:: Brief ::
I'd like the line containing "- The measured" and every line below it, to the end of the material, repeated exactly and with nothing else.
——————
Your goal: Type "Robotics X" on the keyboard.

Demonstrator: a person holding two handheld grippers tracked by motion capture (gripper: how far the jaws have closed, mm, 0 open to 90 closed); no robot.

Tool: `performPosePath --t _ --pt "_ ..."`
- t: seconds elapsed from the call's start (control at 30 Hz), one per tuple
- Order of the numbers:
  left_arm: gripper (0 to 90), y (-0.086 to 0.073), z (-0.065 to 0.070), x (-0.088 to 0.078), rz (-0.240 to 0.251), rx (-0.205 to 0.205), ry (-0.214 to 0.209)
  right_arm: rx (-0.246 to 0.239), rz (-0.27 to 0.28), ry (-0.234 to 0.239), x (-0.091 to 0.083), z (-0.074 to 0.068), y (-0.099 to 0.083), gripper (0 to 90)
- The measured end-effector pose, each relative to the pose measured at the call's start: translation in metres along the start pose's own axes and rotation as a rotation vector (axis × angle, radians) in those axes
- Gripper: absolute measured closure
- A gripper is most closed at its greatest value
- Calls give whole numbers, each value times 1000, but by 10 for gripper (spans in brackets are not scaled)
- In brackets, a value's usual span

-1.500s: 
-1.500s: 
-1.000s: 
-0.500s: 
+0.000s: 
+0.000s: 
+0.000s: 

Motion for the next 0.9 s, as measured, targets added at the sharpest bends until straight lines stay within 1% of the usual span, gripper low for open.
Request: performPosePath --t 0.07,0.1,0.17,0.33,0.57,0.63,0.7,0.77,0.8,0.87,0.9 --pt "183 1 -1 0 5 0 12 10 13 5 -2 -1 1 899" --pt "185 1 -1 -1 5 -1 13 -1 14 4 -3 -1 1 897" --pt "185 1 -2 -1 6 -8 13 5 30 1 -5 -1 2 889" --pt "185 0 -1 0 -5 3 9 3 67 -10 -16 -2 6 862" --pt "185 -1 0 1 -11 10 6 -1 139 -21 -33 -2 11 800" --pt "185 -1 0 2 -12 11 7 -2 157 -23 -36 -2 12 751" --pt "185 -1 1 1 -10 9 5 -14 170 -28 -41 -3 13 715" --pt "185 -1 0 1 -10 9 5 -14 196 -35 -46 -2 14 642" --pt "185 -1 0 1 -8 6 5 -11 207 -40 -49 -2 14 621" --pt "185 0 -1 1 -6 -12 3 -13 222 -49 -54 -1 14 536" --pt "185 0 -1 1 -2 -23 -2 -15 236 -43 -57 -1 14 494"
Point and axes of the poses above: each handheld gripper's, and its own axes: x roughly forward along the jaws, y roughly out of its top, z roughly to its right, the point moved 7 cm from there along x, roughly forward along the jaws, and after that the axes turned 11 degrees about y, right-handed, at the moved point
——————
:: Output of the task ::
- The measured end-effector pose, each relative to the pose measured at the call's start: translation in metres along the start pose's own axes and rotation as a rotation vector (axis × angle, radians) in those axes
- Gripper: absolute measured closure
- A gripper is most closed at its greatest value
- Calls give whole numbers, each value times 1000, but by 10 for gripper (spans in brackets are not scaled)
- In brackets, a value's usual span

-1.500s: 
-1.500s: 
-1.000s: 
-0.500s: 
+0.000s: 
+0.000s: 
+0.000s: 

Motion for the next 0.9 s, as measured, targets added at the sharpest bends until straight lines stay within 1% of the usual span, gripper low for open.
Request: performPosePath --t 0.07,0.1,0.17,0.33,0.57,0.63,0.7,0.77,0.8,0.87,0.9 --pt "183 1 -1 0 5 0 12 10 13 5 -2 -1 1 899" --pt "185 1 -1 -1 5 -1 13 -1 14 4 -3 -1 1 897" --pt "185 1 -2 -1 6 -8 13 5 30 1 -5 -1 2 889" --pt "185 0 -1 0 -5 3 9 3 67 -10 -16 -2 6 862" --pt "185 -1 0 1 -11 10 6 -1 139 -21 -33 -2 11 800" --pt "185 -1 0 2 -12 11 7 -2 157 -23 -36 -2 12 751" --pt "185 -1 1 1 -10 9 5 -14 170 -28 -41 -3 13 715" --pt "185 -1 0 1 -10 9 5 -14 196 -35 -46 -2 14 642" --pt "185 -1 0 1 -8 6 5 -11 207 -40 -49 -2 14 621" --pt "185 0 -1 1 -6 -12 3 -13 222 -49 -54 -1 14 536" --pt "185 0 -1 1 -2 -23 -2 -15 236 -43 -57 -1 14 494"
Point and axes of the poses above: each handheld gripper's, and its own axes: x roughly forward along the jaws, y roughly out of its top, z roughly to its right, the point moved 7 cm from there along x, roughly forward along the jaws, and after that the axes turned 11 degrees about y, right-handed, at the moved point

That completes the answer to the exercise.